*Work to complete:* Wherever the word "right" shows up in the data, report the line it sits in.

*Given material:*
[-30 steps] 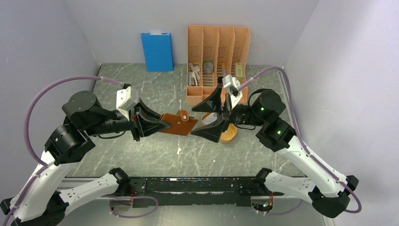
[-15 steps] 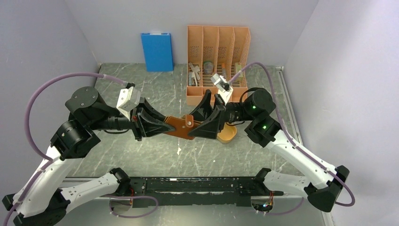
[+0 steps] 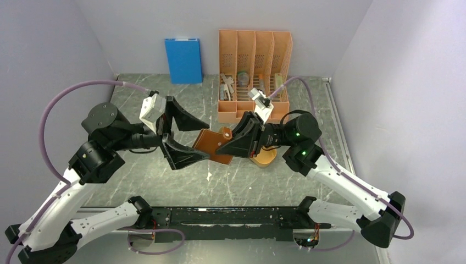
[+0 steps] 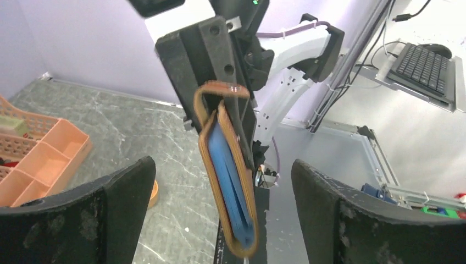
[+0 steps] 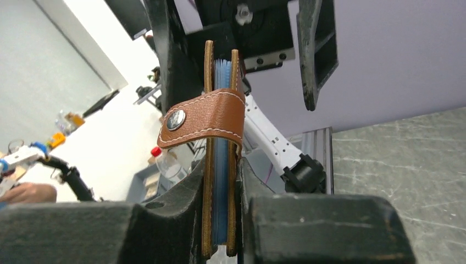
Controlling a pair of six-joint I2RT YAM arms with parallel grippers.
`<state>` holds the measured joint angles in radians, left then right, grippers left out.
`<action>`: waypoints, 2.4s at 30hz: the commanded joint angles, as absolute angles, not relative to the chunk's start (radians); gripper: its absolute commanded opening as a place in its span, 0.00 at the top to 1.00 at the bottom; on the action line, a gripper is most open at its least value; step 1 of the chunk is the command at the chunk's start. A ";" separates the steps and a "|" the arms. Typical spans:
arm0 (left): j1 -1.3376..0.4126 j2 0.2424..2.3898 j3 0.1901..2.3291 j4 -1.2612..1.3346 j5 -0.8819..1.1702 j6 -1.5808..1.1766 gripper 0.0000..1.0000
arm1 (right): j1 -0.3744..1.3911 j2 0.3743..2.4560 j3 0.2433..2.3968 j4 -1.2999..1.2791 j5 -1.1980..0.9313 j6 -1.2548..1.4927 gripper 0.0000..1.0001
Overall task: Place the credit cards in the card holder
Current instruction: Close the card holder.
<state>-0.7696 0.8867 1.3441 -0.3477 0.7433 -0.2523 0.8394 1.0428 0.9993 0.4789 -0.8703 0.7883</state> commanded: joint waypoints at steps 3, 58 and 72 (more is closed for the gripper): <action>-0.775 0.746 1.108 0.043 0.583 -0.513 0.03 | 0.845 0.950 0.925 0.670 -0.610 0.873 0.96; -0.775 0.873 1.297 -0.423 0.225 -0.675 0.95 | 0.910 1.069 1.452 -0.421 -0.070 0.306 0.45; -0.776 0.880 1.294 -0.442 0.208 -0.669 0.95 | 0.910 1.084 1.458 -0.484 -0.030 0.283 0.58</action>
<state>-0.7761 0.8848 1.2617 -0.4492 0.2272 -0.6838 0.9085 1.1118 1.4467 -0.4667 -0.0402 0.3031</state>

*Response below:*
`<state>` holds the measured joint angles in radians, left then right, grippers left out.
arm1 (right): j1 -0.3744..1.3911 j2 0.3743..2.4560 j3 0.2433..2.3968 j4 -1.2999..1.2791 j5 -1.1980..0.9313 j6 -1.2548..1.4927 gripper 0.0000..1.0001

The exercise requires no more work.